Increasing Measurement Speed, Reducing Costs and Improving Safety Through Automation
The unique functionality of APDIS to measure large components automatically and accurately encourages such cross-industry benchmarking for aerospace manufacturers looking to incorporate automation into their production flow. It permits accuracy measurements up to a 50-meter radius, which is ideal for aerospace. Because it requires no targets, probes, nor adapters, set-ups are fast and easy. APDIS warms up and is ready to measure in 15 minutes. All of that means significant and critical improvements in measurement speed.
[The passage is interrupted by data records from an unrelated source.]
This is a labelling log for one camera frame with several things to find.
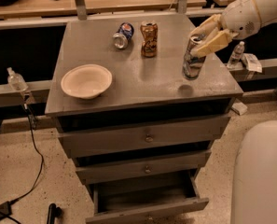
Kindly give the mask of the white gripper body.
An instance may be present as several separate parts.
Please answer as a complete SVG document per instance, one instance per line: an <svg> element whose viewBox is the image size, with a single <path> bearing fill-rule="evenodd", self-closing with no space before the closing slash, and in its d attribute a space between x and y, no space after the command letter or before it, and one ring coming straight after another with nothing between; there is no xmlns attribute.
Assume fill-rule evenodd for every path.
<svg viewBox="0 0 277 224"><path fill-rule="evenodd" d="M229 29L236 40L257 34L261 28L261 19L255 0L230 3L221 15L221 24L224 29Z"/></svg>

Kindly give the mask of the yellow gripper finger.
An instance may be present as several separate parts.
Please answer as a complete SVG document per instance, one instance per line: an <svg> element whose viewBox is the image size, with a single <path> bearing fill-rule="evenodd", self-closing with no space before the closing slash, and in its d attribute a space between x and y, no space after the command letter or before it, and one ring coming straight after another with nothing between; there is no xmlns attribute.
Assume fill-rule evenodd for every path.
<svg viewBox="0 0 277 224"><path fill-rule="evenodd" d="M227 47L237 35L237 32L230 31L230 29L222 31L214 29L199 45L196 45L191 50L191 55L193 57L202 58L211 53L220 51Z"/></svg>
<svg viewBox="0 0 277 224"><path fill-rule="evenodd" d="M214 14L197 26L189 36L203 35L204 39L213 39L222 35L221 28L221 15Z"/></svg>

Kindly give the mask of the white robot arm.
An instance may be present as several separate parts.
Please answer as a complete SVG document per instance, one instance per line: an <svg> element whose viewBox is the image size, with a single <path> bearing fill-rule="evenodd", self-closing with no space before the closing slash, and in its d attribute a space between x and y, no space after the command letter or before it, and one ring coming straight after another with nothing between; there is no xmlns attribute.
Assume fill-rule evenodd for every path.
<svg viewBox="0 0 277 224"><path fill-rule="evenodd" d="M204 57L277 22L277 0L236 0L190 34L203 35L191 50ZM235 160L230 224L277 224L277 120L262 122L244 136Z"/></svg>

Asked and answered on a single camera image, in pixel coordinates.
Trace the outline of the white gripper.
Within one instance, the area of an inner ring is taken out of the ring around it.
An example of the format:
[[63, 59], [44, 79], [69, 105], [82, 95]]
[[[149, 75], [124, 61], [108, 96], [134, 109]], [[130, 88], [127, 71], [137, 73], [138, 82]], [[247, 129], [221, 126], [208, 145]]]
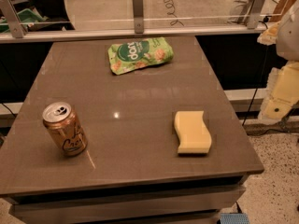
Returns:
[[[299, 7], [291, 7], [280, 23], [259, 35], [257, 42], [266, 46], [276, 43], [278, 56], [299, 61]], [[299, 62], [287, 62], [282, 68], [271, 70], [258, 119], [282, 120], [298, 102]]]

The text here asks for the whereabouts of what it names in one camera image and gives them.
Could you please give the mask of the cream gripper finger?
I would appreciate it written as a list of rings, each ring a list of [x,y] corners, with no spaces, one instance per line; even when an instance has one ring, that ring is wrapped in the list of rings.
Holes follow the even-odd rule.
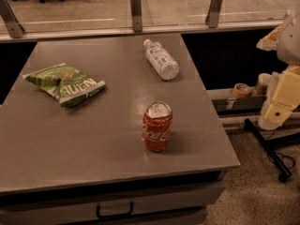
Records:
[[[278,47],[279,30],[279,26],[273,29],[268,35],[259,40],[256,47],[264,51],[275,51]]]
[[[283,125],[300,105],[300,67],[288,66],[282,73],[273,72],[262,105],[259,127],[274,130]]]

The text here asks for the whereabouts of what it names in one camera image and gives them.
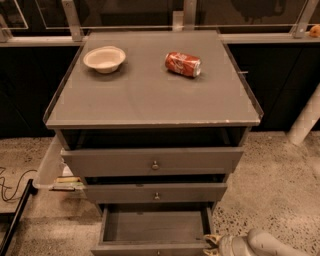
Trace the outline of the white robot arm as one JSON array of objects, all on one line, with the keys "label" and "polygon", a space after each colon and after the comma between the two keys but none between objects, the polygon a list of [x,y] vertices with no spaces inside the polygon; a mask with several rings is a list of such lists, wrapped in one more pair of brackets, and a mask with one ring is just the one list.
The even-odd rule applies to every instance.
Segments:
[{"label": "white robot arm", "polygon": [[246,236],[206,234],[204,239],[213,244],[203,250],[205,256],[309,256],[256,228]]}]

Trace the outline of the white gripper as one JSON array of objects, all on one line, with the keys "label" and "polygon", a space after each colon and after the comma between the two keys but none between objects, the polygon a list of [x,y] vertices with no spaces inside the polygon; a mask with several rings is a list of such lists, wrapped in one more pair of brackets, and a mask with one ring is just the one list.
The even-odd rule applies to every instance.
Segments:
[{"label": "white gripper", "polygon": [[218,245],[218,249],[203,249],[206,256],[249,256],[248,244],[245,236],[221,236],[216,234],[206,234],[206,241],[211,241]]}]

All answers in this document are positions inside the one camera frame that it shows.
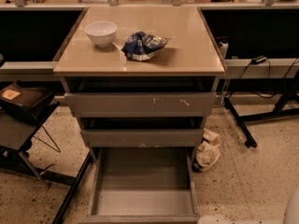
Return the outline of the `grey bottom drawer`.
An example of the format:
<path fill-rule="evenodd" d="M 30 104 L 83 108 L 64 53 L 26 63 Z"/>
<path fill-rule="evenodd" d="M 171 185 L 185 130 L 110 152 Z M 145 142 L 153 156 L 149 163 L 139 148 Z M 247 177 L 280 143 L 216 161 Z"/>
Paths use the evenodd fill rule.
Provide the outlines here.
<path fill-rule="evenodd" d="M 88 214 L 78 224 L 197 224 L 184 147 L 107 147 L 98 152 Z"/>

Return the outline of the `grey drawer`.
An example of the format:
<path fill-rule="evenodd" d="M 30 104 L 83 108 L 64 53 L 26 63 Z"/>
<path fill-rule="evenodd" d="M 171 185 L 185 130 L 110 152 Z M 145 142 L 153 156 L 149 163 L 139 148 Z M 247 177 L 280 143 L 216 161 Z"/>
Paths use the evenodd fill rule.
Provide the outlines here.
<path fill-rule="evenodd" d="M 107 147 L 98 152 L 88 214 L 78 224 L 197 224 L 184 147 Z"/>
<path fill-rule="evenodd" d="M 88 147 L 195 147 L 202 129 L 82 130 Z"/>
<path fill-rule="evenodd" d="M 194 93 L 67 93 L 77 118 L 206 117 L 216 100 L 212 92 Z"/>

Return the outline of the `grey drawer cabinet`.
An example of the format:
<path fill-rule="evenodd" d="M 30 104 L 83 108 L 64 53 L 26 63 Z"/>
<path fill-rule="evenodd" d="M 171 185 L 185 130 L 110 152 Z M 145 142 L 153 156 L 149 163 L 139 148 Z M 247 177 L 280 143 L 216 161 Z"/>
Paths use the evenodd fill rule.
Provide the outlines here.
<path fill-rule="evenodd" d="M 54 73 L 87 147 L 196 147 L 225 68 L 195 6 L 98 6 Z"/>

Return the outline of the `grey middle drawer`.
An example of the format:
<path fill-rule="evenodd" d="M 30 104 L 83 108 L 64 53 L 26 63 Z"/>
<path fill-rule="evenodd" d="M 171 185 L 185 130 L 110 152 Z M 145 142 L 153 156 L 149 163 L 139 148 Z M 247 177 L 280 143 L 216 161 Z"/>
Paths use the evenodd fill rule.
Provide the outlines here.
<path fill-rule="evenodd" d="M 195 147 L 202 129 L 82 130 L 88 147 Z"/>

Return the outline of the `grey top drawer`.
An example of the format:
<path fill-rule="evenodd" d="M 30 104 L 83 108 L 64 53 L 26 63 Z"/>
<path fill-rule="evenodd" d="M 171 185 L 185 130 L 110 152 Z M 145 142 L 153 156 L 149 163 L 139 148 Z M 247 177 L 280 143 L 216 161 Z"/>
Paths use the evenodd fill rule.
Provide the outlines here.
<path fill-rule="evenodd" d="M 67 93 L 77 118 L 206 117 L 216 100 L 212 92 L 194 93 Z"/>

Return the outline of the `blue crumpled chip bag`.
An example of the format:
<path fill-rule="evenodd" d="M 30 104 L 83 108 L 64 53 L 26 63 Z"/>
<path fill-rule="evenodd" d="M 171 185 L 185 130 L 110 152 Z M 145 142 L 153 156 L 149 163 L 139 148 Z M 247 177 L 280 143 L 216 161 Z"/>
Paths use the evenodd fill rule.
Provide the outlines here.
<path fill-rule="evenodd" d="M 169 42 L 169 38 L 149 35 L 142 31 L 131 34 L 121 51 L 128 60 L 144 62 L 155 57 Z"/>

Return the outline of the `crumpled beige cloth bag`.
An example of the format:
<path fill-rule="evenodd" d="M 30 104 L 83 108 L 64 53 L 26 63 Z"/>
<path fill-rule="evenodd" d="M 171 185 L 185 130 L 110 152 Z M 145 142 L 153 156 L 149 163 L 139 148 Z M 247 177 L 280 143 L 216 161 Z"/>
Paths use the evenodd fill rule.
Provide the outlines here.
<path fill-rule="evenodd" d="M 218 133 L 204 129 L 202 143 L 196 148 L 192 169 L 195 172 L 205 172 L 219 159 L 221 140 Z"/>

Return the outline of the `white ceramic bowl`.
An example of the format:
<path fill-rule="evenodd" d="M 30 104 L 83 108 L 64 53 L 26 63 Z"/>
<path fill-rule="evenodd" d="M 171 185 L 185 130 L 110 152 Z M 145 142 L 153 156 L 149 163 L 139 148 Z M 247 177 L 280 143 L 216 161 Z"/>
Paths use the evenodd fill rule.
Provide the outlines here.
<path fill-rule="evenodd" d="M 114 41 L 118 26 L 111 21 L 95 21 L 85 27 L 85 34 L 100 48 L 108 47 Z"/>

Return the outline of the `white spray bottle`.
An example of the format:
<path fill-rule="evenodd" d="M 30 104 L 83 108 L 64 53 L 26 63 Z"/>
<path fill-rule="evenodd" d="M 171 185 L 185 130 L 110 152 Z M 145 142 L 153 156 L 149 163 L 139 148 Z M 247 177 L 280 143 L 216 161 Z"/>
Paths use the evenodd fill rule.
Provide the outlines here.
<path fill-rule="evenodd" d="M 226 57 L 228 48 L 229 48 L 229 43 L 230 43 L 230 39 L 228 37 L 224 37 L 220 42 L 219 42 L 219 48 L 221 51 L 221 55 L 223 57 Z"/>

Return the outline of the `black power adapter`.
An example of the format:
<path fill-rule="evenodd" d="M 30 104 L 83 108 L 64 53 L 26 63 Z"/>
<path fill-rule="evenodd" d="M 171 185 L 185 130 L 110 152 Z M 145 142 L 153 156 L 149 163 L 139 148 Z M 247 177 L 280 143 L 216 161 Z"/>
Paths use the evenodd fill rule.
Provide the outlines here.
<path fill-rule="evenodd" d="M 256 65 L 256 64 L 259 64 L 259 63 L 263 63 L 266 60 L 267 60 L 267 58 L 265 56 L 260 55 L 260 56 L 252 58 L 250 63 L 253 64 L 253 65 Z"/>

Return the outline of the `black box with label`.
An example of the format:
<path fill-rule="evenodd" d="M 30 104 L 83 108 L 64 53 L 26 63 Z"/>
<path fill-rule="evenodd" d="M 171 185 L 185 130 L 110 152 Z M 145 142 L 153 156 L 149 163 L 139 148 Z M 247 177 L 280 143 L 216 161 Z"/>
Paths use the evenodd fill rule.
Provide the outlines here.
<path fill-rule="evenodd" d="M 54 99 L 46 88 L 25 87 L 19 80 L 0 90 L 0 107 L 19 120 L 36 120 Z"/>

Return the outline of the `dark side table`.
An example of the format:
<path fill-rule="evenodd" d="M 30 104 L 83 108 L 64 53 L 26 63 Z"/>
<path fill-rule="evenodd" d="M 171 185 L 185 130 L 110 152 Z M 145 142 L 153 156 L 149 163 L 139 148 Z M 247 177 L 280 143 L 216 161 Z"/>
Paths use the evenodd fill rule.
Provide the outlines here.
<path fill-rule="evenodd" d="M 41 175 L 41 169 L 36 168 L 25 154 L 29 149 L 29 142 L 44 122 L 60 103 L 51 102 L 40 114 L 40 121 L 26 123 L 12 118 L 3 110 L 0 111 L 0 171 L 14 175 L 35 176 L 46 186 L 50 182 L 60 183 L 59 174 L 46 171 Z"/>

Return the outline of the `black floor bar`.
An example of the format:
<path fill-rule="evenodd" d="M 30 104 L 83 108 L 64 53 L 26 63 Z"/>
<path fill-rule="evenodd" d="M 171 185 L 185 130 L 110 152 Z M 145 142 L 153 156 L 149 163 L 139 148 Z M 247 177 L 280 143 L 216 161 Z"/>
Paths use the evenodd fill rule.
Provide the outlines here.
<path fill-rule="evenodd" d="M 75 180 L 71 184 L 71 187 L 70 187 L 69 191 L 67 192 L 67 194 L 64 198 L 64 201 L 61 204 L 61 206 L 51 224 L 63 224 L 64 223 L 64 215 L 68 209 L 69 204 L 71 204 L 71 201 L 78 189 L 78 186 L 79 186 L 82 178 L 84 177 L 85 172 L 88 169 L 91 162 L 92 162 L 92 156 L 91 156 L 91 153 L 88 153 L 84 162 L 80 166 L 80 169 L 78 170 Z"/>

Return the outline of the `black table leg frame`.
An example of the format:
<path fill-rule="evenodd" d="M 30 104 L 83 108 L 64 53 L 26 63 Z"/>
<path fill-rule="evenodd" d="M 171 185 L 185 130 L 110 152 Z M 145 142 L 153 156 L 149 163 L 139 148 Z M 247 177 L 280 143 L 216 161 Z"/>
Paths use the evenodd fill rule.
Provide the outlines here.
<path fill-rule="evenodd" d="M 231 111 L 237 125 L 239 126 L 243 134 L 246 136 L 246 141 L 245 141 L 246 147 L 257 147 L 257 142 L 249 132 L 246 126 L 246 122 L 262 121 L 267 119 L 279 119 L 279 118 L 284 118 L 292 115 L 295 116 L 299 115 L 299 108 L 293 108 L 288 110 L 284 109 L 284 106 L 289 101 L 296 101 L 296 102 L 299 101 L 299 96 L 296 92 L 298 85 L 299 85 L 299 71 L 296 72 L 292 81 L 289 83 L 289 85 L 286 87 L 286 89 L 284 90 L 284 92 L 276 102 L 274 109 L 271 112 L 267 112 L 267 113 L 239 116 L 231 101 L 227 97 L 223 99 L 224 107 Z"/>
“When APDIS is running completely automatically, the manufacturer is not only saving time, but also saving labor,” says Lightowler. “For aerospace, that means greater efficiency and consistency of the measurement as well as a reduction in labor. You don’t necessarily need to have a skilled person to do the measurements anymore. With laser trackers or any sort of hand-held metrology device, you need to have a certain amount of skill to be able to take those measurements consistently, but APDIS is more about the set up and then simply pressing a button to run the routine.”
The comparison to laser trackers is apt. For large aerospace OEMs, replacing tracker setups with LR have taken eight-hour measurement sessions requiring three people down to two hours or less with a single person. That is not a criticism of trackers, which certainly have their place. However, when you have large-scale measurement applications involving parts that are, perhaps, 20 feet in the air as you would typically find in aerospace, the technician might need fixtures and ladders to take a measurement using a tracker. That means climbing the ladder, taking the measurement, and coming back down, all of which takes time and is ultimately a safety risk for the operator. With LR, on the other hand, the operator can take measurements of parts high in the air from the ground; just a few keystrokes and the measurement is complete.
Looking Ahead
The science of metrology has a positive momentum that regularly allows users to do better and more efficient work. Nikon Metrology’s MV331 Laser Radar, for example, was a well-received product that functioned effectively for shop-floor automotive applications and which demonstrated the ability to integrate nicely with robotic self-driving vehicles (SDVs) for advance manufacturing and assembly applications within aerospace. But APDIS offers upgrades in speed, reliability and usability over the MV331 that built on its already significant advantages, making it an even more powerful technology integrated with SDVs.
Many of these kinds of lessons learned about automation and its integration on the shop floor have long-term implications. Industry leaders such as Nikon Metrology understand that learning can never stop within manufacturing, and advancements build on advancements to help push the aerospace sector forward.
“With APDIS having this brand-new design, it gives an extremely good platform to build for the generation following, and the generation following that, and the generation following that,” says Lightowler. “So, it’s all building on this brand-new construction and brand-new design that is creating a revolution in shop floor metrology.”